In 1966, with the NBS’s impending move to Gaithersburg, Maryland, Ugo’s old friend Robert Platzman and the chair of the University of Chicago physics department, Mark Inghram, persuaded him to join the physics faculty at Chicago. There, Ugo developed a lively group of graduate students and postdoctoral associates, many of whom are now spread throughout academia, government, and industry, continuing research in the tradition they learned from him. Ugo continued, uninterrupted, his research on the interaction of radiation and matter well past his retirement in 1982 and into the late 1990s.
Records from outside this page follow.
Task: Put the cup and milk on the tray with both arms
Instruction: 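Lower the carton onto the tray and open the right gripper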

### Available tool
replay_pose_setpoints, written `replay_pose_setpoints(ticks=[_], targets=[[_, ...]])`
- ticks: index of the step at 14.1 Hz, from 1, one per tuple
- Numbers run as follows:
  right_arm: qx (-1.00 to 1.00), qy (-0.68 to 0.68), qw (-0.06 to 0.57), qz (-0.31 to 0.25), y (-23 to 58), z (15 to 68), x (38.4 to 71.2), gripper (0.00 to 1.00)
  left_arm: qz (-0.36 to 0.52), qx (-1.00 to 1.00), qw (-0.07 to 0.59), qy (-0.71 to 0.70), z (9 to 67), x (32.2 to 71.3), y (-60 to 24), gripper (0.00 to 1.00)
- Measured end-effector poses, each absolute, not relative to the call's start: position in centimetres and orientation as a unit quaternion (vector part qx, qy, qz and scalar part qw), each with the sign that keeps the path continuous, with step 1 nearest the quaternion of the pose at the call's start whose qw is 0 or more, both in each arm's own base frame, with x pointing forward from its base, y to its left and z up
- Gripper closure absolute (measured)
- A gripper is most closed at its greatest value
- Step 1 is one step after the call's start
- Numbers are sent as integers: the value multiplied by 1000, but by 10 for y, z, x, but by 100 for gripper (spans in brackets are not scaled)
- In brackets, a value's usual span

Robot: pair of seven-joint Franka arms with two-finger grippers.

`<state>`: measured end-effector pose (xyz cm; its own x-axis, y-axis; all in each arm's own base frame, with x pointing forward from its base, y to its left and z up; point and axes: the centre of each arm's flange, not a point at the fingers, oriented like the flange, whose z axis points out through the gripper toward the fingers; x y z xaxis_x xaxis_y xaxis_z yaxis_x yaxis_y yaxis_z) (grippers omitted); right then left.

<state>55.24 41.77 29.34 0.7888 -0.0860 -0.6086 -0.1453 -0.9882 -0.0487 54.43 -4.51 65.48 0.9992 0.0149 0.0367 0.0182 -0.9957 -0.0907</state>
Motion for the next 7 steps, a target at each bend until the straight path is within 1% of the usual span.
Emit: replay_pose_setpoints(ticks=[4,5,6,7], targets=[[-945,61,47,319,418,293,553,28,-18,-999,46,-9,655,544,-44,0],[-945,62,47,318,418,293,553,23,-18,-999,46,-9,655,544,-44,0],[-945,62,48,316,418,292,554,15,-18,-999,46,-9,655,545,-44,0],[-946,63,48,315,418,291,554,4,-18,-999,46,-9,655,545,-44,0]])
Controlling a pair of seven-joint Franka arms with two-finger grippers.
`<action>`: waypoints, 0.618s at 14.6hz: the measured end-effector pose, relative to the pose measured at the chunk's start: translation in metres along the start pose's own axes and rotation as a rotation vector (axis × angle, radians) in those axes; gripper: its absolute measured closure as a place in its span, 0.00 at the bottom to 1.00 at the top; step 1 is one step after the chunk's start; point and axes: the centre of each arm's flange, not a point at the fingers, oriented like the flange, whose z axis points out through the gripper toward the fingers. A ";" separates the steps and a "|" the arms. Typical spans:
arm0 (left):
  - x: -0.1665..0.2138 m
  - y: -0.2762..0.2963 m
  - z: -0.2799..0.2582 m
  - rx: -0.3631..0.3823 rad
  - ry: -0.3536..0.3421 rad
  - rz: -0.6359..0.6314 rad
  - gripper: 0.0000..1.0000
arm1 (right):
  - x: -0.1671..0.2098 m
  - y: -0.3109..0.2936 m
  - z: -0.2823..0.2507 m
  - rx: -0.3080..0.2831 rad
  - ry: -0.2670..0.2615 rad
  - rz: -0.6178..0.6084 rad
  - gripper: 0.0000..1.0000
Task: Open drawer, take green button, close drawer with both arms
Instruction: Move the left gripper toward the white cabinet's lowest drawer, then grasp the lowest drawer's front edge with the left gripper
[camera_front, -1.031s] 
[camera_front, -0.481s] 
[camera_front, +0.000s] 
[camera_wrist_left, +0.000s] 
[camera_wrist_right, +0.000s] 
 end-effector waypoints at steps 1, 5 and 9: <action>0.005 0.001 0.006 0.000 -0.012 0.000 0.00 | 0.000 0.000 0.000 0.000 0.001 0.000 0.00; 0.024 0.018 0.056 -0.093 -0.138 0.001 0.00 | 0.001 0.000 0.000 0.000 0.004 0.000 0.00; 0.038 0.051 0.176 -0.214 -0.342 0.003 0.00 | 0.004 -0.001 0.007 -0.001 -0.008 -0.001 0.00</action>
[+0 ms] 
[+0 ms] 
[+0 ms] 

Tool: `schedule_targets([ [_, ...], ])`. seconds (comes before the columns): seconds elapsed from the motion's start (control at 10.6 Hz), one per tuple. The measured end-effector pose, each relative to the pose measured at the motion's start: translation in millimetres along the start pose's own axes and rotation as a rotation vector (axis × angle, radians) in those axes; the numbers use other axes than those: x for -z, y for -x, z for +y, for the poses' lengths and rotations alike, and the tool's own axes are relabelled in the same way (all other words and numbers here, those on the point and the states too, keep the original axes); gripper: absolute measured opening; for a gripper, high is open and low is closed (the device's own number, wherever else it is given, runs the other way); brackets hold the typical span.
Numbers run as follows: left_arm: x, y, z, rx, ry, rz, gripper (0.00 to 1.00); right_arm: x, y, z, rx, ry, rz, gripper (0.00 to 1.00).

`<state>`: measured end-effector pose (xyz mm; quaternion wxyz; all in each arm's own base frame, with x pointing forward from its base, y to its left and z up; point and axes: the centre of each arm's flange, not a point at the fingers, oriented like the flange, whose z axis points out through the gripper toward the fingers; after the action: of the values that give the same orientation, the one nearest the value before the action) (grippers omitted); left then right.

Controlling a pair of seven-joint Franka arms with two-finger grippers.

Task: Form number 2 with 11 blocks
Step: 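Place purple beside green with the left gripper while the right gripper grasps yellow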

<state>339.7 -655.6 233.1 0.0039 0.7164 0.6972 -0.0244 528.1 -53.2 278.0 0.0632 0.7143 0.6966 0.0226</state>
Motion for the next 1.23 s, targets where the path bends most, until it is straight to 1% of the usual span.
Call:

Ugo was always very matter-of-fact, questioning every new scientific hypothesis and model with a candor characteristic of a true scholar. He emphasized the importance of working on problems that appeared solvable in the sense of finding an effective way to connect what one knew with something yet to be found. He was skeptical of efforts to solve “fundamental” or what he considered “philosophical” problems in physics, not because he thought these were unimportant. On the contrary, he thought that current theory could only be a partial, incomplete description of physics. In his humility, he believed that people capable of truly contributing to those problems are so rare that nobody he knew should bother to try.
Ugo received the Enrico Fermi Award from the US Department of Energy in 1995. The special issue of Physics Essays (June and September 2000) honors Ugo. It contains his curriculum vitae, a bibliography, a biographical essay, and 40 articles on recent developments in topics he studied. The issue also carries his last article, “Memories of an Atomic Physicist: For My Children and Grandchildren.”